Researchers study generalized versions of these problems to investigate new methods for tackling them. Among the most famous is the “k-server problem,” which describes the thorny task of dispatching a fleet of agents to fulfill requests coming in one by one. They could be repair technicians or firefighters or even roving ice cream salespeople.

“It’s really simple to define this problem,” said Marcin Bieńkowski, an algorithms researcher at the University of Wrocław in Poland. But it “turns out to be bizarrely difficult.” Since researchers began attacking the k-server problem in the late 1980s, they have wondered exactly how well online algorithms can handle the task.

Over the decades, researchers began to believe there’s a certain level of algorithmic performance you can always achieve for the k-server problem. So no matter what version of the problem you’re dealing with, there’ll be an algorithm that reaches this goal. But in a paper first published online last November, three computer scientists showed that this isn’t always achievable. In some cases, every algorithm falls short.

“I am happy to say that it was a big surprise to me,” said Anupam Gupta, who studies algorithms at Carnegie Mellon University and was not involved in the paper. The work offers “deeper insight into the central problem in this area.”

Computer scientists first outlined this problem in 1988. To get a sense of it, let’s imagine a company that employs plumbers. As calls come in, the company needs to decide which plumber goes to which location.

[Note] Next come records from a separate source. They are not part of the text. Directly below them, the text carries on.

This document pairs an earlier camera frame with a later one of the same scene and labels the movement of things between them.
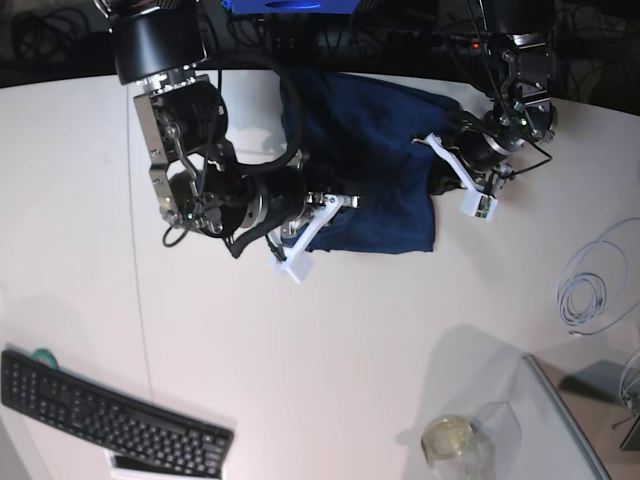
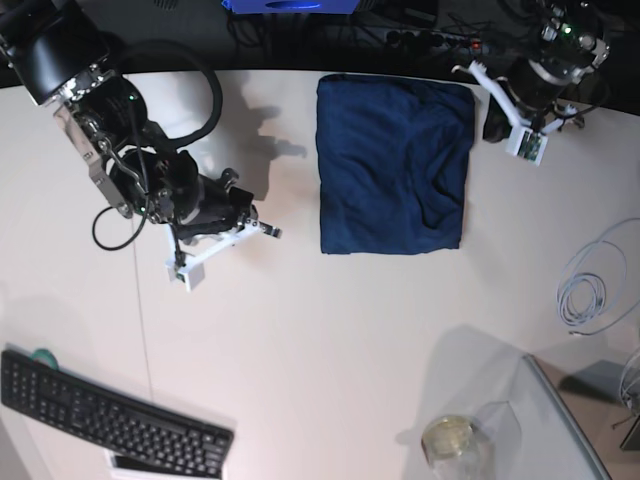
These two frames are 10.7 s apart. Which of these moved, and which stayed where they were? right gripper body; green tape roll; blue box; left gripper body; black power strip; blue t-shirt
Moved: left gripper body; right gripper body; blue t-shirt
Stayed: black power strip; blue box; green tape roll
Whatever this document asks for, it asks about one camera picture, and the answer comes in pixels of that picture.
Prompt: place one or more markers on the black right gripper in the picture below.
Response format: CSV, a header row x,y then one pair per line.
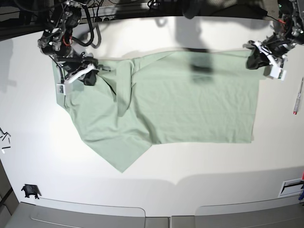
x,y
82,68

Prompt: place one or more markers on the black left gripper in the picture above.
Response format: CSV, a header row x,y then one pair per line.
x,y
263,55

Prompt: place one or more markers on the green T-shirt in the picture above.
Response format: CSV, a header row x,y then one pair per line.
x,y
167,97

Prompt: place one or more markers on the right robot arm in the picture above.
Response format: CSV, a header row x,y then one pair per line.
x,y
57,40

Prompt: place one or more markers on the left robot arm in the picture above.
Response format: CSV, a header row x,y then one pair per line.
x,y
288,33

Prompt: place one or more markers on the clear red-capped screwdriver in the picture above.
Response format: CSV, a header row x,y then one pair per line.
x,y
298,99

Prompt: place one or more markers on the black hex keys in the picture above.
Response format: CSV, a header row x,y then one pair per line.
x,y
5,142

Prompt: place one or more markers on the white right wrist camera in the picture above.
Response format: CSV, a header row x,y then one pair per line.
x,y
62,88

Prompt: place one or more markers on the black clip bracket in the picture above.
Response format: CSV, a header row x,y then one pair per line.
x,y
31,190

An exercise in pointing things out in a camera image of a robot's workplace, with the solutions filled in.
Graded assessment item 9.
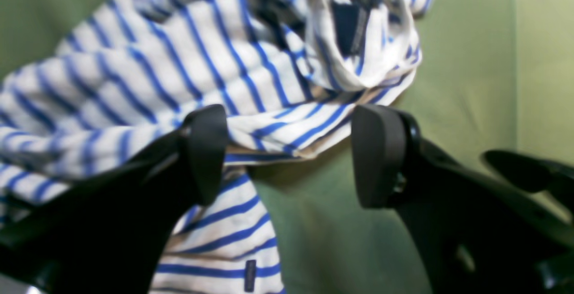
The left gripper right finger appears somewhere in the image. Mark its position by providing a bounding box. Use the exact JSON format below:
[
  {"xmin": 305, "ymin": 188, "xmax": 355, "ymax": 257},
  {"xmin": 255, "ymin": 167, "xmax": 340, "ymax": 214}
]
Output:
[{"xmin": 351, "ymin": 104, "xmax": 574, "ymax": 294}]

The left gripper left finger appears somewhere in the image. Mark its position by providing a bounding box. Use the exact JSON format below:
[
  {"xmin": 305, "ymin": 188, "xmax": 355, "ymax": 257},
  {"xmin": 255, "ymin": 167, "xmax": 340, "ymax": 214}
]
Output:
[{"xmin": 1, "ymin": 104, "xmax": 228, "ymax": 294}]

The blue white striped t-shirt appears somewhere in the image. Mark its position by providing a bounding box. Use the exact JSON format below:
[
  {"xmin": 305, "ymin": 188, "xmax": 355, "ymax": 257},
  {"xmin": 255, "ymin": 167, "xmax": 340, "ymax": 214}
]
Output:
[{"xmin": 1, "ymin": 0, "xmax": 433, "ymax": 294}]

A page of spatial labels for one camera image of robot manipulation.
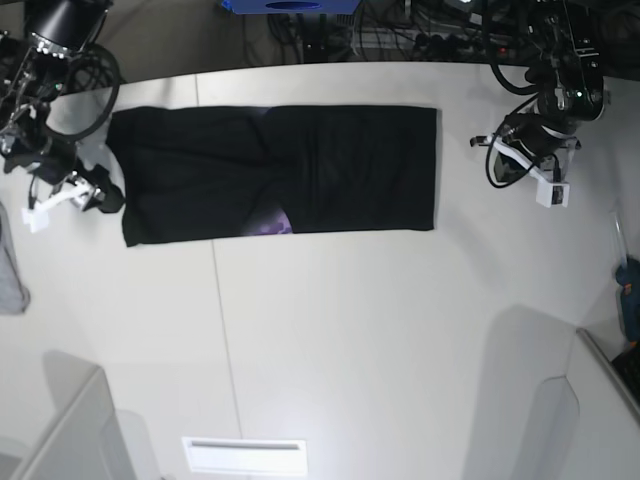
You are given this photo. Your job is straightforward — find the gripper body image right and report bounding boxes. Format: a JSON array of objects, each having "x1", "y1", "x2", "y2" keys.
[{"x1": 499, "y1": 113, "x2": 580, "y2": 161}]

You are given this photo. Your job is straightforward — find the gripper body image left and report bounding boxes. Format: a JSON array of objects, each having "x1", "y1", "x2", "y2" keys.
[{"x1": 7, "y1": 135, "x2": 78, "y2": 186}]

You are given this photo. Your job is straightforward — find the black T-shirt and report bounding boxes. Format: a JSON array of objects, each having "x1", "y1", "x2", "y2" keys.
[{"x1": 106, "y1": 105, "x2": 438, "y2": 247}]

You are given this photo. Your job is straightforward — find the grey cloth at left edge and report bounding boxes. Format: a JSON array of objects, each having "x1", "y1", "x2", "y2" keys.
[{"x1": 0, "y1": 205, "x2": 31, "y2": 316}]

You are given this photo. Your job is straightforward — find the power strip with plugs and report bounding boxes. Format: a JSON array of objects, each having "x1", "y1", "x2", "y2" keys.
[{"x1": 412, "y1": 33, "x2": 485, "y2": 61}]

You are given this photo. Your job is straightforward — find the blue glue gun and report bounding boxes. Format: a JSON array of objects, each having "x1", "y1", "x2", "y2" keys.
[{"x1": 608, "y1": 211, "x2": 640, "y2": 346}]

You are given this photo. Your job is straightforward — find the black keyboard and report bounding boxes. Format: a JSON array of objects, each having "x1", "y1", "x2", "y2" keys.
[{"x1": 612, "y1": 346, "x2": 640, "y2": 402}]

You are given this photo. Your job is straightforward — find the grey partition panel right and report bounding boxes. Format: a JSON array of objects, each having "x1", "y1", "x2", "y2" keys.
[{"x1": 576, "y1": 328, "x2": 639, "y2": 426}]

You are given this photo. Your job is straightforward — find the grey partition panel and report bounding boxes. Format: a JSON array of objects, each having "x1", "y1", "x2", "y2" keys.
[
  {"x1": 1, "y1": 367, "x2": 137, "y2": 480},
  {"x1": 576, "y1": 328, "x2": 639, "y2": 426}
]

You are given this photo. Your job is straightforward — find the blue plastic box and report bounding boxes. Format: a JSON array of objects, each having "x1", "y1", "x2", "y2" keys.
[{"x1": 222, "y1": 0, "x2": 360, "y2": 15}]

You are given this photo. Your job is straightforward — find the grey partition panel left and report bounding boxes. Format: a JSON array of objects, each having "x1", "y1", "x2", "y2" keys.
[{"x1": 1, "y1": 367, "x2": 137, "y2": 480}]

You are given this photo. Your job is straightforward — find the white label plate with slot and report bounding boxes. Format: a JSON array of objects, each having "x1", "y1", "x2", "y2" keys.
[{"x1": 182, "y1": 437, "x2": 309, "y2": 477}]

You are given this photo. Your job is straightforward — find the white camera box left gripper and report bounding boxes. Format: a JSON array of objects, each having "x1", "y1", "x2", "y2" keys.
[{"x1": 536, "y1": 180, "x2": 570, "y2": 208}]

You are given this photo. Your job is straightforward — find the white camera box gripper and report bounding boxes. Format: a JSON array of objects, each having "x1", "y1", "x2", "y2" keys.
[
  {"x1": 536, "y1": 180, "x2": 570, "y2": 208},
  {"x1": 21, "y1": 204, "x2": 50, "y2": 233}
]

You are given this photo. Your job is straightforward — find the white camera box right gripper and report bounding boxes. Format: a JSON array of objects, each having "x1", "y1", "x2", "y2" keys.
[{"x1": 21, "y1": 204, "x2": 50, "y2": 233}]

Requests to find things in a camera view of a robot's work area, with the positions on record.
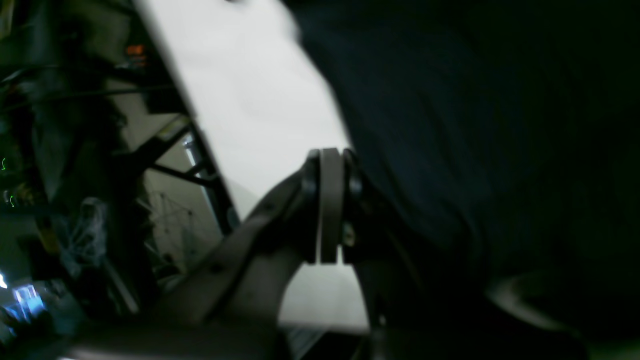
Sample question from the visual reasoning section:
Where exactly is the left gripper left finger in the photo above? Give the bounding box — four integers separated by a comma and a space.
65, 148, 346, 360

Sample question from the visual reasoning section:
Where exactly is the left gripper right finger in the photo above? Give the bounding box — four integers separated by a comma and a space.
342, 149, 589, 360

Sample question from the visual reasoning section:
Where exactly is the black t-shirt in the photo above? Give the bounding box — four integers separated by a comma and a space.
283, 0, 639, 342

The company’s goal — and the goal of an algorithm for the k-server problem — is to minimize the total distance traveled by all the plumbers.

The tricky part is that the company doesn’t know in advance where the calls will come from. If it did, then it could rely on an “offline algorithm” that knows the future. In particular, it could use an ideal dispatching strategy that finds a solution with the least total travel for any string of calls. No online algorithm can ever beat it, or even reliably match it.

But researchers want to get as close as possible. They measure an online algorithm’s performance by comparing the travel distance in each strategy, calculating what’s known as the competitive ratio. Algorithm designers try to craft online strategies that approach the offline ideal, whittling this ratio down toward 1.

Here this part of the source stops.